A story that appeared on our website this past week about the Elgin Hotel — “City to issue bonds for Elgin purchase” — was a corrected version of a story in our May 4 print edition titled “City to buy Elgin, lease to Enseys.”
We revised the story and made the switch online immediately because the city of Marion isn’t buying anything, nor investing any money in the Elgin Hotel project.
Industrial revenue bonds, we discovered, can be perplexing to those not used to working with them.
We studied the city’s resolution and saw this: “The Issuer (city of Marion) is hereby authorized to proceed with the acquisition, construction, renovation and equipping of the Project (hotel).” It looks pretty straightforward — city acquires hotel. In common parlance, acquire and buy are synonymous. We also noted the phrase “to be leased by the Issuer (city) to The Historic Elgin Hotel LLC.” In general, a lease gives someone the right to use something owned by someone else.
We also talked with city officials and a public finance attorney, and looked at background material on IRBs.
Somehow, we still missed the mark. Welcome to the strange world of IRBs.
In subsequent conversations and e-mail with Tammy Ensey, it turns out there’s more than one way to deal with IRBs.

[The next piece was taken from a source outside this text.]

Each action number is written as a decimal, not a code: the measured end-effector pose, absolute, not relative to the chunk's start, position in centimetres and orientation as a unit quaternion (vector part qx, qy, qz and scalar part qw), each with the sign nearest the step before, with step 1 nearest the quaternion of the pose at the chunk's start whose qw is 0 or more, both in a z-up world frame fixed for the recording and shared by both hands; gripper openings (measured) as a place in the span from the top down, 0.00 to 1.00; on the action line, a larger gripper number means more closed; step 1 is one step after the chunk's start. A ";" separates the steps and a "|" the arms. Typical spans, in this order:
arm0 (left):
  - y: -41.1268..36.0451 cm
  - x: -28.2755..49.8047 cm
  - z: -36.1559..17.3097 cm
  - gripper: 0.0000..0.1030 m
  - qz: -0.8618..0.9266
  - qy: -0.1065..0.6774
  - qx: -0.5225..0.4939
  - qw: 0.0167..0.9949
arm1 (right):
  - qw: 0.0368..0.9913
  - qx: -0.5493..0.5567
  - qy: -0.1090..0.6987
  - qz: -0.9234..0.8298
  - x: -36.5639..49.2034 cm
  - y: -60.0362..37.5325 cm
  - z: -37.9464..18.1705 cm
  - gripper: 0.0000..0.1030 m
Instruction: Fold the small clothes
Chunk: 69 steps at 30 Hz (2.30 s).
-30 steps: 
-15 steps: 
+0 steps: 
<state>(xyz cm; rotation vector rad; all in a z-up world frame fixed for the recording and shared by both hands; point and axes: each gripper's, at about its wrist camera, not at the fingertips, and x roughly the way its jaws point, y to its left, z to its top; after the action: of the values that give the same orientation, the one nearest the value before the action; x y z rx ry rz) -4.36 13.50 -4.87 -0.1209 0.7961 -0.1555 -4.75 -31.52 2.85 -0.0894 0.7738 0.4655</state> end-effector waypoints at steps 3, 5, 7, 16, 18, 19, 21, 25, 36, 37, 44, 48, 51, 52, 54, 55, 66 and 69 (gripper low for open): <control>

“While the issuance of IRBs requires the city to have a legal interest in the property, there are a number of ways to satisfy this,” she said. “The Historic Elgin Hotel LLC will continue to be the owner of the property and will be indebted to the lenders until all loans are satisfied.”
City-issued IRBs benefit businesses by allowing property and sales tax exemptions. A flourishing Elgin Hotel should offset those breaks, Ensey said, through such things as increased sales tax, transient tax, increased utility utilization, out of town visitor expenditures, and additional jobs. We reported more detail about the projected value to the city and community in the article.
We learned a lot about IRBs in about 48 hours, but not enough before press time to avoid inaccuracies in our reporting. Asking more questions of more people could have prevented that.
It’s a tough lesson that we won’t soon forget, and we’ll all be better off for that. We hope those who were in some way distressed or upset about the errors will accept our most sincere apologies.